TRY IT: Copy exactly the stretch of data below from the line with "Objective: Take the" through the line with "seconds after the", including both of those lines.

TASK DATA:
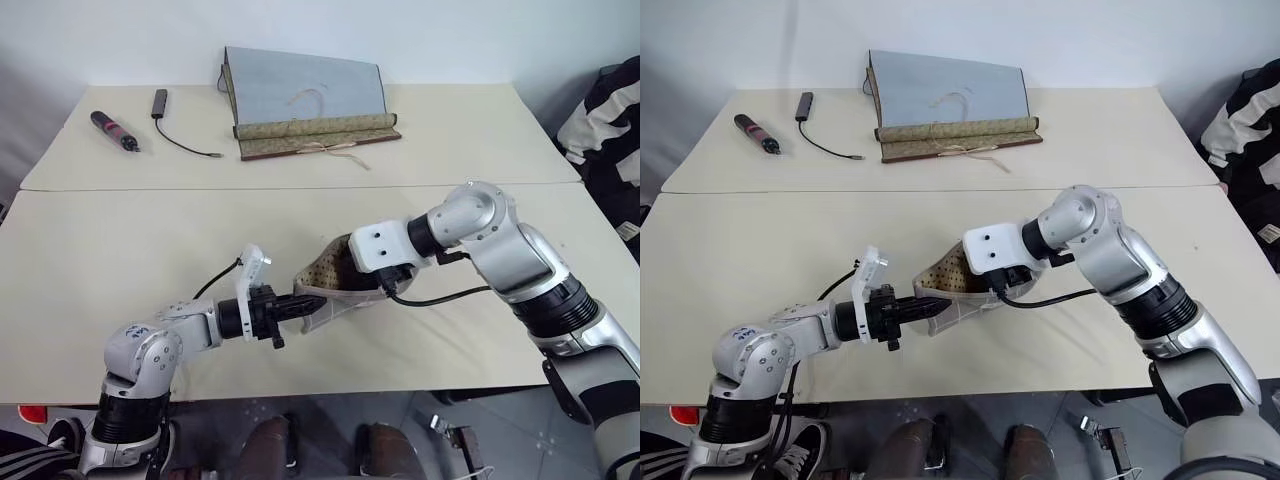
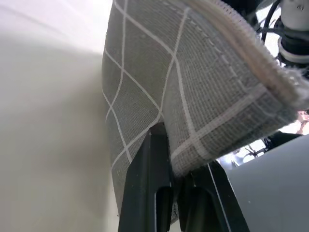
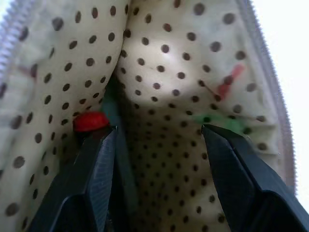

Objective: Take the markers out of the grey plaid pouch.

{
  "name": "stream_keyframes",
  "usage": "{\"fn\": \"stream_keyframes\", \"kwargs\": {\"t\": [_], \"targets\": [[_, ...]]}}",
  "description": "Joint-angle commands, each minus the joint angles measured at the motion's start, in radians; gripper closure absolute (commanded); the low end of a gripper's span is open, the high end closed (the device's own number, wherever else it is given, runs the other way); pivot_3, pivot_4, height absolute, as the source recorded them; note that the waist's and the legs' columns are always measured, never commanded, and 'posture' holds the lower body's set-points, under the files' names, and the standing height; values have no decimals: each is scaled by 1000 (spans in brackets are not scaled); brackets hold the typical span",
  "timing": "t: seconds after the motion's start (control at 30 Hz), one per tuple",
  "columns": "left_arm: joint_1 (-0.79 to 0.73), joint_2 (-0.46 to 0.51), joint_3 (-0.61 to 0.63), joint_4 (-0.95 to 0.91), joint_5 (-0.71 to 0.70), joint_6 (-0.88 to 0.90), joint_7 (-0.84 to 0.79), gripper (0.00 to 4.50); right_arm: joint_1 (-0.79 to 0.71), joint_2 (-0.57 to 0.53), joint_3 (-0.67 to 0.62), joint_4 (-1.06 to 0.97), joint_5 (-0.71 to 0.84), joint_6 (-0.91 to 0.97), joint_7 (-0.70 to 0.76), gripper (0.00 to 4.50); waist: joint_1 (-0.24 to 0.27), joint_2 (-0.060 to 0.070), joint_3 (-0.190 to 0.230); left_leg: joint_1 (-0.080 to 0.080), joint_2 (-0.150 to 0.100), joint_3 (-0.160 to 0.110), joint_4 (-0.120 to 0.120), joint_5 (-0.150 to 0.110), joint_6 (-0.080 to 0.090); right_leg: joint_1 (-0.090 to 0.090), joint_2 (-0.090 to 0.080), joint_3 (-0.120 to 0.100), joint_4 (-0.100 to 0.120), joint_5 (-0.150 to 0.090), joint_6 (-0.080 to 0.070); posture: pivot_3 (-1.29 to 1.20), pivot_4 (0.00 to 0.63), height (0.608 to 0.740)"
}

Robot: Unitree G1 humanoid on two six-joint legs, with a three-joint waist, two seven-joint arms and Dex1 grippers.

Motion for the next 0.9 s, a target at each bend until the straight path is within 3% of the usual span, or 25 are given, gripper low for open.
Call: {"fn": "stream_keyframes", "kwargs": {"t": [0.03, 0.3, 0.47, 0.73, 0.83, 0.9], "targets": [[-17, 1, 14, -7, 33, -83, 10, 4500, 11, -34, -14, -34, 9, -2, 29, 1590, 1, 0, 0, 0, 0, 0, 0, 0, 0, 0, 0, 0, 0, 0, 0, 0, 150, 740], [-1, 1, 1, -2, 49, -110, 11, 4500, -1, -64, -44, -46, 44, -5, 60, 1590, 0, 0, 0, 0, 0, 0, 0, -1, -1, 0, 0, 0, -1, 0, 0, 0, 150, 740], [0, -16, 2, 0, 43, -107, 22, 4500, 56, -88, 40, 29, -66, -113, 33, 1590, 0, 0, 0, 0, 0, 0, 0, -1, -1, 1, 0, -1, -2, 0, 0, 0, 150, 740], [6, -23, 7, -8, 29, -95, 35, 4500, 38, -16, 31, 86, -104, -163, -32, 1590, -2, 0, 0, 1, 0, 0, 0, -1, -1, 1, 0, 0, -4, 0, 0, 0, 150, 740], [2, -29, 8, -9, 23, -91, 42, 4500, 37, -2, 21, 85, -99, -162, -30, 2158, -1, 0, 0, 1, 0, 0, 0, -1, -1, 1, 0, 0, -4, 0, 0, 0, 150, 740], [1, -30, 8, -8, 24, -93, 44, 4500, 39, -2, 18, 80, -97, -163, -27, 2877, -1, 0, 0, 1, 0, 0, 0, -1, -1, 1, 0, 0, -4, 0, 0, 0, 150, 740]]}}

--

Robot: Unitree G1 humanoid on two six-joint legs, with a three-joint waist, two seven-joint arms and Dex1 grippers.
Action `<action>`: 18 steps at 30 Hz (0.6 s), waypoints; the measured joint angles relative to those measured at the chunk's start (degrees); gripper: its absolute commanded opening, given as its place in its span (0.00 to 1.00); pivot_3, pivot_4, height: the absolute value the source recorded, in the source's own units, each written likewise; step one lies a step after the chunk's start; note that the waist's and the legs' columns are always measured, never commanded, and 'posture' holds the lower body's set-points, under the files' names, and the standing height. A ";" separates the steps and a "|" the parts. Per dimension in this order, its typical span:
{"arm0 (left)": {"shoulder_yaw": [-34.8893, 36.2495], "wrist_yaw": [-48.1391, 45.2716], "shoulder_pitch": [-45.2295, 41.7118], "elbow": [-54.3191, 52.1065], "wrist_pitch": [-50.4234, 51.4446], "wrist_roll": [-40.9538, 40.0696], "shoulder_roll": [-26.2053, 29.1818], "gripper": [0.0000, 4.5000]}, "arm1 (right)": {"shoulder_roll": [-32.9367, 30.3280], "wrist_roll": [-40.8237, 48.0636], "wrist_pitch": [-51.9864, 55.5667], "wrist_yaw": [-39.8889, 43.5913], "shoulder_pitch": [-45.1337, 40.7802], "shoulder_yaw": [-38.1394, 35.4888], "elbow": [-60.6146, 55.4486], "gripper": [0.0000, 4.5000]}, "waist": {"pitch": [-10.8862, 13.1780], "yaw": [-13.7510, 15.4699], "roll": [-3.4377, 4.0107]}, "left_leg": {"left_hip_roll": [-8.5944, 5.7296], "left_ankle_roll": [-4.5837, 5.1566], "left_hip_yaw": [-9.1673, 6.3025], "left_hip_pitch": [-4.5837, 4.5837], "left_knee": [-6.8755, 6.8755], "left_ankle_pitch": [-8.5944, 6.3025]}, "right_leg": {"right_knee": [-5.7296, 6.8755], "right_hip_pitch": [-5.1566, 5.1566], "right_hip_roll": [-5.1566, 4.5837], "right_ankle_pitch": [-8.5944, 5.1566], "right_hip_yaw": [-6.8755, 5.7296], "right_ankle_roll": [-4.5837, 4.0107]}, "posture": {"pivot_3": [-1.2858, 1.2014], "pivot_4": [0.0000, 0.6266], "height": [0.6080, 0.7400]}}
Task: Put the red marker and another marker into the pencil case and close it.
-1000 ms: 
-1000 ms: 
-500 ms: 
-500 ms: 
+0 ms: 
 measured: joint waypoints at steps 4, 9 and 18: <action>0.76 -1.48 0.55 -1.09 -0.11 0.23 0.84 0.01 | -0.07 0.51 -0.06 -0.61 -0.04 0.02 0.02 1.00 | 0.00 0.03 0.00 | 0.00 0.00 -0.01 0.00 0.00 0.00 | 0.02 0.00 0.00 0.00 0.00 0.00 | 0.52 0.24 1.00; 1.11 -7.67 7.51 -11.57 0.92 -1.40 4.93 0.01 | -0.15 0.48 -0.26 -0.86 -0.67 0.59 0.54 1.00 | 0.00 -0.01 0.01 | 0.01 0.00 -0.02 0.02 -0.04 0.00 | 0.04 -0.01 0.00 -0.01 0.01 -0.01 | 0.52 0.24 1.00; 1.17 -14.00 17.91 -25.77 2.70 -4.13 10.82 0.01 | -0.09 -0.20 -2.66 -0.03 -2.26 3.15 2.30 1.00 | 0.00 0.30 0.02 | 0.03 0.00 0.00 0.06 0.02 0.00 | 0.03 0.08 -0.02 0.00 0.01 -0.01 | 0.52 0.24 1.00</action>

ANSWER SECTION:
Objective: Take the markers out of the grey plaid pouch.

{
  "name": "stream_keyframes",
  "usage": "{\"fn\": \"stream_keyframes\", \"kwargs\": {\"t\": [_], \"targets\": [[_, ...]]}}",
  "description": "Joint-angle commands, each minus the joint angles measured at the motion's start, in radians; gripper closure absolute (commanded); the low end of a gripper's span is open, the high end closed (the device's own number, wherever else it is given, runs the other way); pivot_3, pivot_4, height absolute, as the source recorded them; note that the waist's and the legs' columns are always measured, never commanded, and 'posture' holds the lower body's set-points, under the files' names, and the standing height; values have no decimals: each is scaled by 1000 (spans in brackets are not scaled); brackets hold the typical span",
  "timing": "t: seconds after the motion's start (control at 30 Hz), one per tuple",

The requested output has now been given in full.